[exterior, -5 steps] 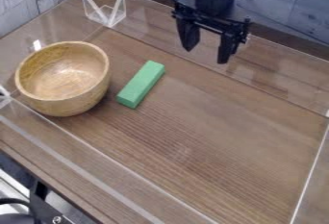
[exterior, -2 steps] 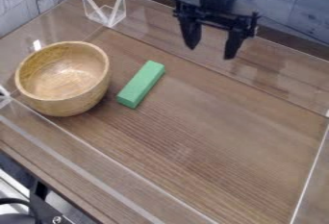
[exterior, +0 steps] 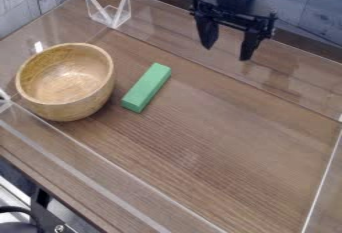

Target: Put green stick into wooden bowl

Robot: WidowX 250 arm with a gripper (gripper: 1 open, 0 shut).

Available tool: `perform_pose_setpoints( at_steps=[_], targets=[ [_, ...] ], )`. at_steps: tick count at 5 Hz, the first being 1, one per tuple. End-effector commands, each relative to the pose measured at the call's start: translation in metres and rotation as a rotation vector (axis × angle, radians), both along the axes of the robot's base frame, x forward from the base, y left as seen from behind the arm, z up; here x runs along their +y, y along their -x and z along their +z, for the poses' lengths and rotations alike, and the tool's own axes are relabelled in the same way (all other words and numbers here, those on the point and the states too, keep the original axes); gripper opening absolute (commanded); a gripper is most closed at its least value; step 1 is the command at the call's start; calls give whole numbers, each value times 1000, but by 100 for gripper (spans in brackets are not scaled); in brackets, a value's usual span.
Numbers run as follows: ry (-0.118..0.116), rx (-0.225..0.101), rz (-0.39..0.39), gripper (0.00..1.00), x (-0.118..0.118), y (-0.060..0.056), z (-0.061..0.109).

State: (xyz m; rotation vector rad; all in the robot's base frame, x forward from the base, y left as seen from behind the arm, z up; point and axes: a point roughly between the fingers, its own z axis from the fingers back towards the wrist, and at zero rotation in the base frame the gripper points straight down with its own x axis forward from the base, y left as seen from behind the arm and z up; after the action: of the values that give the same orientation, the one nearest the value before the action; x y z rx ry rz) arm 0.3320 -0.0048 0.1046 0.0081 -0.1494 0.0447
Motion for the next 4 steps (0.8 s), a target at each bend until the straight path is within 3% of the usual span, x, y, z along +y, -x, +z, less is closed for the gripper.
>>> perform_pose_setpoints(
  at_steps=[1,3,4],
  targets=[
    [-5,-33,-15,100,13,3,2],
    [4,-50,-65,100,13,1,7],
    [-1,-19,-31,100,3,1,-16]
  ],
)
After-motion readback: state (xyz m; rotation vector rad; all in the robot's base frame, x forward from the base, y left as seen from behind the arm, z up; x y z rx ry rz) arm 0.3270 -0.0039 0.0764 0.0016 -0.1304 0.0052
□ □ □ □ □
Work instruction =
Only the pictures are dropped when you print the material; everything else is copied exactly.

Reply to the exercise =
[exterior, -5 steps] 
[exterior, -2 steps] 
[exterior, +0 steps] 

Target: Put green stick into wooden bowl

Robot: WidowX 250 arm with a gripper (gripper: 1 open, 0 shut).

Available tool: `perform_pose_setpoints( at_steps=[_], targets=[ [_, ...] ], )`. at_steps: tick count at 5 Hz, the first being 1, one per tuple. End-effector commands, each relative to the pose measured at the call's start: translation in metres and rotation as a rotation vector (axis × angle, radians), both along the axes of the robot's base frame, x forward from the base, y left as seen from behind the arm, z up; here x runs along their +y, y along their -x and z along their +z, for the poses' lengths and rotations alike, and the tool's own axes are relabelled in the same way (all other words and numbers here, those on the point and the states too, keep the original axes); gripper opening absolute (commanded); a gripper is most closed at its least value; step 1 is the command at the call's start; calls give whole numbers, each value times 1000, but by 100 for gripper (spans in brackets are not scaled); in brackets, a value's usual span.
Numbers run as follows: ry (-0.118..0.116), rx (-0.225..0.101), rz (-0.39..0.39), gripper (0.00..1.00), x (-0.118..0.118), y (-0.060..0.056), z (-0.061..0.109).

State: (xyz m; rotation vector rad; all in the robot's base frame, x forward from the base, y left as seen from behind the arm, z up; point and axes: a point roughly between the fingers, its own z axis from the fingers back towards the wrist, and at zero rotation in the base frame the gripper points straight down with its own x axis forward from the base, y left as seen from behind the arm and z up; after the action: of the values that give the same orientation, the one nearest the value before the action; x y z rx ry rz) arm 0.3320 -0.0048 0.1046 0.0081 -0.1494 0.0447
Motion for the next 4 steps (0.8 s), a target at each bend until the straight path is within 3% of the usual span, x, y, z along +y, -x, +z, less is closed for the gripper.
>>> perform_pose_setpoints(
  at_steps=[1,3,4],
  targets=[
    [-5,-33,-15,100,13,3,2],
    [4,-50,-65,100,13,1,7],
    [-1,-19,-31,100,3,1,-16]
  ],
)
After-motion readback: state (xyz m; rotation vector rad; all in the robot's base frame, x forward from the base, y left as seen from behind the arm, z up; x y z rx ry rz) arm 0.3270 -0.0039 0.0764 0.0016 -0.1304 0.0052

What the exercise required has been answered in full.